Abstract

Renewable energy receives state support in most western countries, with the aim to reduce fossil fuel use and thus mitigate anthropogenic climate change. Communities may benefit from these subsidies by setting up community-owned renewable energy projects, but to date their overall contribution to UK renewable energy targets has been very small. The most substantive involvement of local people in renewable energy production has been to reduce renewable energy production by resisting wind farm proposals. In response, developers have started to offer benefits to local communities. What is the moral justification of such ‘community benefits’ from a policy that is already for the common good, and for projects that in general have very few physical effects on people? In this paper I argue that there is a need for a common and spatially explicit justice framework, not just to underpin the siting and development of low carbon energy projects, but also to (simultaneously) engage with other domains of climate policy.
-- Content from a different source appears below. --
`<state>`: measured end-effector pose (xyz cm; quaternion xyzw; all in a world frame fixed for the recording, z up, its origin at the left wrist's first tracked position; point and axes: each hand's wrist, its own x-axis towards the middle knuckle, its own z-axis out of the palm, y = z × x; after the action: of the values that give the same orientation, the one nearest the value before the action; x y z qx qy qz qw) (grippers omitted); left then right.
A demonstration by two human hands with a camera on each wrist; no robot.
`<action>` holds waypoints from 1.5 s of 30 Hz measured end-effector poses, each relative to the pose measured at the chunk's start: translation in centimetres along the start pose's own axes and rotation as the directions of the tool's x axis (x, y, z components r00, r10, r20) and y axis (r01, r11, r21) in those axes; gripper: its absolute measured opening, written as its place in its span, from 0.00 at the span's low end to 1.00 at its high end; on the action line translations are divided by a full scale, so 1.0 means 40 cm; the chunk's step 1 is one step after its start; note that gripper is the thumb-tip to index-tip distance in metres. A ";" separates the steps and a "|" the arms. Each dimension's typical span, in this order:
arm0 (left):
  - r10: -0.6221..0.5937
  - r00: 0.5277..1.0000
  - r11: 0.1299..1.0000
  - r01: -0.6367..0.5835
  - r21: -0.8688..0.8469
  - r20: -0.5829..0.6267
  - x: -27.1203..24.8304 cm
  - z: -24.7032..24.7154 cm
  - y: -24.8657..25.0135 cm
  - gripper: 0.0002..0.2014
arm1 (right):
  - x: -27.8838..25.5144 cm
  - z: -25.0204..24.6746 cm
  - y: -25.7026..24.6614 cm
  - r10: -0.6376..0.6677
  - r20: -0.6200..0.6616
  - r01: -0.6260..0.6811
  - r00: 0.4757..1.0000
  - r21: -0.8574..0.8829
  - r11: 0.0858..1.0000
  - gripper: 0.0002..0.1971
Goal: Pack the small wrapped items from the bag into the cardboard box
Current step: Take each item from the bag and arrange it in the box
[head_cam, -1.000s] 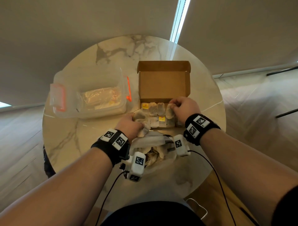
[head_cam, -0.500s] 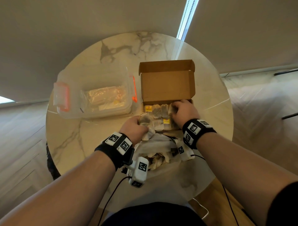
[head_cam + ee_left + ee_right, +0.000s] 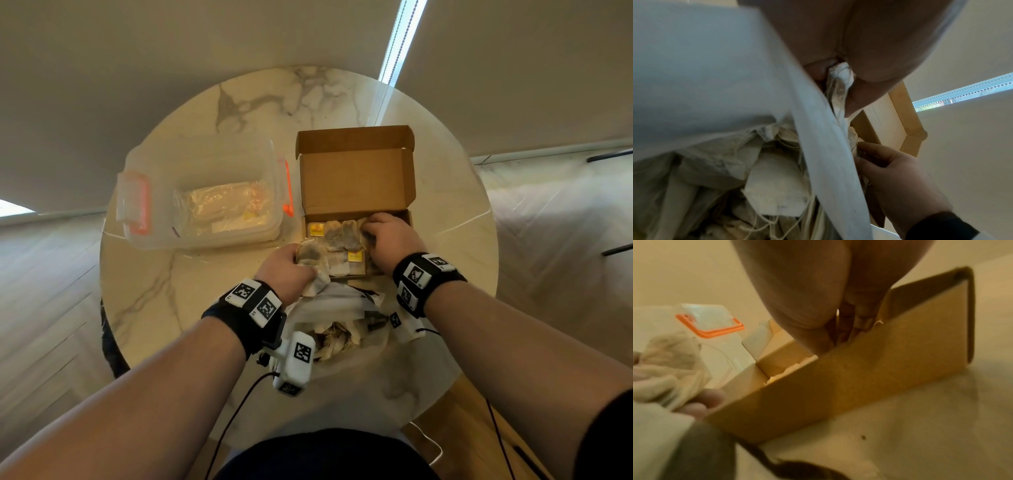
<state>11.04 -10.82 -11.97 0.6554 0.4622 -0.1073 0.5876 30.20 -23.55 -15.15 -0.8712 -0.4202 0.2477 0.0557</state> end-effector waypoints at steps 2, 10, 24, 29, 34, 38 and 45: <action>0.003 1.000 0.999 -0.003 -0.043 -0.013 -0.004 0.002 0.001 0.14 | -0.010 -0.022 -0.008 0.015 -0.028 -0.013 0.999 0.072 0.997 0.18; 0.050 0.997 0.724 0.009 -0.690 0.066 -0.031 0.024 0.061 0.28 | -0.150 -0.129 -0.076 0.020 0.105 -0.085 0.994 0.665 0.742 0.21; 0.074 0.991 0.703 0.026 -0.711 0.109 -0.074 0.075 0.096 0.19 | -0.205 -0.115 -0.059 0.125 0.122 -0.168 0.985 0.855 0.490 0.11; -0.092 0.993 0.660 0.120 -0.742 0.079 -0.035 0.049 0.070 0.19 | -0.199 -0.133 0.016 0.215 0.148 -0.234 0.965 0.856 0.460 0.11; -0.169 0.984 0.743 0.165 -0.648 0.056 -0.006 0.036 0.030 0.21 | -0.144 -0.155 0.089 0.288 -0.081 -0.197 0.954 0.553 0.809 0.03; -0.207 0.977 0.792 0.197 -0.578 0.050 0.001 0.052 0.016 0.18 | -0.070 -0.136 0.097 0.161 -0.226 -0.078 0.961 0.337 0.938 0.02; -0.193 0.980 0.804 0.184 -0.565 0.045 0.003 0.050 -0.003 0.16 | -0.054 -0.051 0.129 -0.051 -0.054 0.037 0.997 -0.231 0.972 0.10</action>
<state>11.80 -12.53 -12.71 0.4029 0.5403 -0.0182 0.7385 33.66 -28.27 -14.12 -0.8693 -0.4635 0.1698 -0.0275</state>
I propose some dimensions of such a framework and discuss why its adoption can put the community at the forefront of renewable energy developments; not as passive or reactive ‘impacted communities’ and not necessarily as out-right owners of energy generation projects, but as proactive local stakeholders involved in the governance of the view, the wind and the greenhouse gas emissions in their area, willing and able to decide what ‘common but differentiated responsibilities’ should mean at their local level vis a vis national and international duties and obligations in climate and energy policy.